Publisher: Tantor Media, Inc
Edition: Unabridged
Release date: August 27, 2024

OverDrive Listen audiobook ISBN: 9798855511994

142kjuliff
Jun 6, 10:29 am

>141 ELiz_M: Wonderful! Thanks so much.

143raton-liseur
Jun 6, 11:15 am

>132 SassyLassy: Seems really interesting, I'll try to find it!
>140 FlorenceArt: And I love the French title, one reason more to read it!

144SassyLassy
Jun 6, 2:54 pm

>140 FlorenceArt: My English translation of Débout payé gives 20230478034 as a call number for an ebook edition.

>143 raton-liseur: I did read something about why the French title was so good, but can't find it now.

145baswood
Jun 6, 4:28 pm

Interesting review of Standing Heavy - while waiting for my wife in Monoprix I managed to have a laugh with the security guard - but perhaps its not the sort of shop as Sephora in Paris

146FlorenceArt
Jun 7, 1:36 am

>144 SassyLassy: Thanks! Indeed it’s available on Kindle, but not on other ebook shops that I know.

>145 baswood: I would imagine that Sephora on the Champs Élysées is a world apart. I think I went there once, but I was concentrating on getting out of there as fast as possible. I hate Sephora, it’s an assault on my senses, especially smell. I can’t imagine working there.

147SassyLassy
Jun 8, 4:56 pm

Possibly I'm giving up on chronological reading order here.



Wish Her Safe at Home by Stephen Benatar
first published 1982
finished reading May 2, 2026

148labfs39
Edited: Jun 9, 9:25 am

>147 SassyLassy: Ooh, that went straight to my wishlist.

ETA: That would make a great list (or Avid Reader Question): greatest female characters of all time.

149SassyLassy
Jun 9, 12:31 pm

>148 labfs39: Great idea - now an Avid Reader Question.

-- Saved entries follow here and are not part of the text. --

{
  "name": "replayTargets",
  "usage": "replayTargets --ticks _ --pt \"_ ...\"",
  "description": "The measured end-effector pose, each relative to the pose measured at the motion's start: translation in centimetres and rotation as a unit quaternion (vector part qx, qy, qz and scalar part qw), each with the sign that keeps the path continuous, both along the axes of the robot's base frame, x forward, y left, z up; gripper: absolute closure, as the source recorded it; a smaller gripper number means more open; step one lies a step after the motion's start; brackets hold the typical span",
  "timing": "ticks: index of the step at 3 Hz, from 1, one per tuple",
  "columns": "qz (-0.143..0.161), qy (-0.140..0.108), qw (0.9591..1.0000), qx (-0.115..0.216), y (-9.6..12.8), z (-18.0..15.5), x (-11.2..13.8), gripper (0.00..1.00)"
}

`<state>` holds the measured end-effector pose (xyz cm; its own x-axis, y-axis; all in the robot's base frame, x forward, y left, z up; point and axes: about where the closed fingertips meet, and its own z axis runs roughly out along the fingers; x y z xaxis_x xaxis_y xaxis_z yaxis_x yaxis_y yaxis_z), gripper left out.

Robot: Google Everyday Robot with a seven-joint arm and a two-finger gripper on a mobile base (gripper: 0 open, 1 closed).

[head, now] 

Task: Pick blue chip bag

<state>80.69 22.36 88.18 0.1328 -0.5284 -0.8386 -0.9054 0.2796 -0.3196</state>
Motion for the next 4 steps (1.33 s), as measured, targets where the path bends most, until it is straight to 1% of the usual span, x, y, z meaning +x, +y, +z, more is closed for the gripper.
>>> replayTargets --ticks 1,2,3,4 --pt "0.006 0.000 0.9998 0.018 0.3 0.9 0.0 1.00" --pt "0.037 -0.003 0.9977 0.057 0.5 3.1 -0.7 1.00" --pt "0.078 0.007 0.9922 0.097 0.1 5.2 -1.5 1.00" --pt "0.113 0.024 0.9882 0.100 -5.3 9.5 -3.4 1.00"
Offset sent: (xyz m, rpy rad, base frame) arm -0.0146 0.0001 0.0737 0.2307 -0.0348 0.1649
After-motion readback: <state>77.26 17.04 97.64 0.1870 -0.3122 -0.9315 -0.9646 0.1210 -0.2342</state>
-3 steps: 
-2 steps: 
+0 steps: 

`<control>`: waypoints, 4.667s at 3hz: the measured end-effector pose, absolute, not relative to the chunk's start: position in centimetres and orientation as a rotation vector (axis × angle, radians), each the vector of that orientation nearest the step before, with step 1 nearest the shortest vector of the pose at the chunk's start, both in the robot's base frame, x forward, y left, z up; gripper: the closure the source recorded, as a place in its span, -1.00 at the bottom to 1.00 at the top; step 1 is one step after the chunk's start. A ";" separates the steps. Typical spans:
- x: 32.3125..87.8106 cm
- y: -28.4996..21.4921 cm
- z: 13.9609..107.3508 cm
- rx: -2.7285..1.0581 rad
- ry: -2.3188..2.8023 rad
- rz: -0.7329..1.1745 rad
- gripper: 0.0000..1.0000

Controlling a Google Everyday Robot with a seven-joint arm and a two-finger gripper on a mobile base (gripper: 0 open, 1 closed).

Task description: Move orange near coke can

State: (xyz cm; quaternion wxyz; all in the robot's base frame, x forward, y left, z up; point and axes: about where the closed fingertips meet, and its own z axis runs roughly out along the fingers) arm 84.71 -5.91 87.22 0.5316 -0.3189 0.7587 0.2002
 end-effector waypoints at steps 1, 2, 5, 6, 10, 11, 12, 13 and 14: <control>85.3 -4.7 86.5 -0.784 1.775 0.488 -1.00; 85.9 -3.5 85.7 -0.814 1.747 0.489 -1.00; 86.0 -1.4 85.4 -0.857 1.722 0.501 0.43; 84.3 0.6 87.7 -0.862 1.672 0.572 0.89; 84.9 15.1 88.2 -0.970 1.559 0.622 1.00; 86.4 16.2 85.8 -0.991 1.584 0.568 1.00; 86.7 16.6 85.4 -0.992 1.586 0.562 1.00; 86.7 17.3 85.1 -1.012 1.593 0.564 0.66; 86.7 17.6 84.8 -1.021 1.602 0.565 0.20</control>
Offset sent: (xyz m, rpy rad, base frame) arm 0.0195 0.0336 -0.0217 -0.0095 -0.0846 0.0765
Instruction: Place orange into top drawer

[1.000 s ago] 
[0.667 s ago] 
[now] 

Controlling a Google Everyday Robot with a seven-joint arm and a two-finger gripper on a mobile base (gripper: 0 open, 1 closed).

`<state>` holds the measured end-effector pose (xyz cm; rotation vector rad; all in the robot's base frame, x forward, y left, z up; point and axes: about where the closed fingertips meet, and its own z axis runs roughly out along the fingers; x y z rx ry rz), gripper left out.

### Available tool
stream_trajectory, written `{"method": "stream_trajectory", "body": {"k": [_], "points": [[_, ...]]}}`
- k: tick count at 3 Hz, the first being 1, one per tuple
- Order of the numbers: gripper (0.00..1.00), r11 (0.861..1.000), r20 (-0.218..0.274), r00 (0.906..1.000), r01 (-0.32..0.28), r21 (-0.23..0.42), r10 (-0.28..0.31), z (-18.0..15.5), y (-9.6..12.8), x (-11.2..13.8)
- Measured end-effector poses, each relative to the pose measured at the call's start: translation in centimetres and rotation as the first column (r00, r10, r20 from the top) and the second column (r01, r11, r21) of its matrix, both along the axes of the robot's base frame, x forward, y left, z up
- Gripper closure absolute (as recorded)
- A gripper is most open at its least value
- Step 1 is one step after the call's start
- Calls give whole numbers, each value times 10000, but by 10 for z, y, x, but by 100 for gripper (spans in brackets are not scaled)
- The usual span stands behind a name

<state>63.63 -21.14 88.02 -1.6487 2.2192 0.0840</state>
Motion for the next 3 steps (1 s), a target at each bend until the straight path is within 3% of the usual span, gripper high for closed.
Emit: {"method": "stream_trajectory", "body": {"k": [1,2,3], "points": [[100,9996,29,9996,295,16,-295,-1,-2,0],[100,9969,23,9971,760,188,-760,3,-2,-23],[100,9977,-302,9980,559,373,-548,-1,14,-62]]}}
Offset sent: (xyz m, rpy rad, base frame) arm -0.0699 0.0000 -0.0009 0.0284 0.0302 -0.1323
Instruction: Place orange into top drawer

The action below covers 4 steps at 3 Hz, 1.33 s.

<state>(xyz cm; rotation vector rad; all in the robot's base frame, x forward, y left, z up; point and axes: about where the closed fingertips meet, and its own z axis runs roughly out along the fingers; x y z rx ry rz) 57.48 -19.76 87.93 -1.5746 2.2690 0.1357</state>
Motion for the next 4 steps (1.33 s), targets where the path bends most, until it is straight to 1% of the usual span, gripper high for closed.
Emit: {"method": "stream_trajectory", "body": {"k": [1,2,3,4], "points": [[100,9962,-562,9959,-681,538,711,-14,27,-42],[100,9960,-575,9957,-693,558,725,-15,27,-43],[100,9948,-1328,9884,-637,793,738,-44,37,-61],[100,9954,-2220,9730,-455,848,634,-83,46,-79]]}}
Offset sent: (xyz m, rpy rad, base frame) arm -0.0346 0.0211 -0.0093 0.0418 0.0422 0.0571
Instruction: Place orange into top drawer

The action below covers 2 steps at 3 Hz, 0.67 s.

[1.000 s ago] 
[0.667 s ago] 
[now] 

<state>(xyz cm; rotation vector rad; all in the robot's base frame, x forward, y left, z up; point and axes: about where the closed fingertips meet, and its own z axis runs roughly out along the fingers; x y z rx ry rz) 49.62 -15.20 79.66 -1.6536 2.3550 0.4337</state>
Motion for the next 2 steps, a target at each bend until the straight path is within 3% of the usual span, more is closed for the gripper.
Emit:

I'd like to know what you think of Rachel if you read the book.

150baswood
Jun 9, 2:19 pm

>147 SassyLassy: Interesting that you reference the preface by John Carey a very interesting writer and reviewer - enjoyed your review

151kjuliff
Jun 9, 3:26 pm

>147 SassyLassy: I enjoyed your review and have put this book on my list. Love thee John Carey quote. The Brits are so good at putdowns..

152VladysKovsky
Jun 9, 3:43 pm

>147 SassyLassy: I am very interested as well. Thank you for the Booker story from John Carey!

153RidgewayGirl
Jun 9, 9:00 pm

>147 SassyLassy: I've seen that book and next time I'll buy it. Excellent review!

154mabith
Jun 14, 1:45 am

Definitely making a note of Wish Her Safe At Home!

155lilisin
Jun 17, 9:00 pm

>147 SassyLassy:
That cover is beautiful. Would make for an easy cover buy.